If you -- or anyone reading this -- needs any help on identifying fraudulent transactions, preventing fraudulent transactions, etc., I'm always available. It's the one bright spot of having the history that I unfortunately do, is that now that I'm on the "good side", I can help companies prevent this from happening. Since I wrote the book, I can help better than, say, MaxMind can (I'm biased).
Not that i'm a expert. But i think only amateurs would be so foolish. Nearly all open proxys out there forward the clients real IP in the HTTP X-FORWARDED-FOR header.
What they'll do is buy from a proxy shop " " - usually someone(s) with a botnet and a lot of clients on that botnet - so the IPs are residentials. vip72.com is a popular one. They do provide a client which will allow you to tunnel your entire system through the proxy, but it's not required for use (and some people are wary of it)

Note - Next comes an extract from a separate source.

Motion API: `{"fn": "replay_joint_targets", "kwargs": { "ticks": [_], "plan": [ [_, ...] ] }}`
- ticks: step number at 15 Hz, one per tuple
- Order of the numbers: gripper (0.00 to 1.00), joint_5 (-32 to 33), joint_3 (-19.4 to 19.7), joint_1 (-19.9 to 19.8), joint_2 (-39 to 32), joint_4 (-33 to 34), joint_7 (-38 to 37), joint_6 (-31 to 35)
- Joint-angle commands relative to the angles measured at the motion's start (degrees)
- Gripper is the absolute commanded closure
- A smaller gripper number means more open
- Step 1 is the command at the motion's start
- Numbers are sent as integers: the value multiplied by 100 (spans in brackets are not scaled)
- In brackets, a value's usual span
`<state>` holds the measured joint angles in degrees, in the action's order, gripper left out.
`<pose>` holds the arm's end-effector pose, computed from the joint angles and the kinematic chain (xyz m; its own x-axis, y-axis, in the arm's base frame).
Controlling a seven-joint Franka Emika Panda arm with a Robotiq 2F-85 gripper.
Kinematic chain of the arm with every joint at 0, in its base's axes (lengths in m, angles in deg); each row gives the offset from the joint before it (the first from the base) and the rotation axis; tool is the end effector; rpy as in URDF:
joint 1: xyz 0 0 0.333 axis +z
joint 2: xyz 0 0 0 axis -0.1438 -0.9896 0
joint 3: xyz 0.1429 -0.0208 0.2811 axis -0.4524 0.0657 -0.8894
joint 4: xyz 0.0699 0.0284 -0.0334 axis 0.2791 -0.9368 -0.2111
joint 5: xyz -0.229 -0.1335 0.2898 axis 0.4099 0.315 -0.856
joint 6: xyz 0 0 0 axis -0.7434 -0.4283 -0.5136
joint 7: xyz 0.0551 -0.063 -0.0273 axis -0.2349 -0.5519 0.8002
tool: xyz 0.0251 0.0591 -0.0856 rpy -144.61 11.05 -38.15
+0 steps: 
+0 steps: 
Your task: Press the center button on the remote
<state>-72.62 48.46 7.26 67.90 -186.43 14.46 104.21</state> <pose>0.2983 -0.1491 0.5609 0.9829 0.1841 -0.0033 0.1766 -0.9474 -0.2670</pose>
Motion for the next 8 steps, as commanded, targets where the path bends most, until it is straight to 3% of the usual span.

When I think of people using stolen credit cards to buy goods, I'm not envisaging a `leet hacking squad... That there are highly sophisticated cyber criminals in no way implies that all - or even most - are.
This can be disabled in firefox's about:config page by setting media.peerconnection.enabled to false.
The problem with disabling all these features on a case by case basis is that you contribute to a richer fingerprint this way. Browsers will become increasingly more vulnerable to fingerprinting and there doesn't seem to be a way to stop it without going back to the dark ages of the web.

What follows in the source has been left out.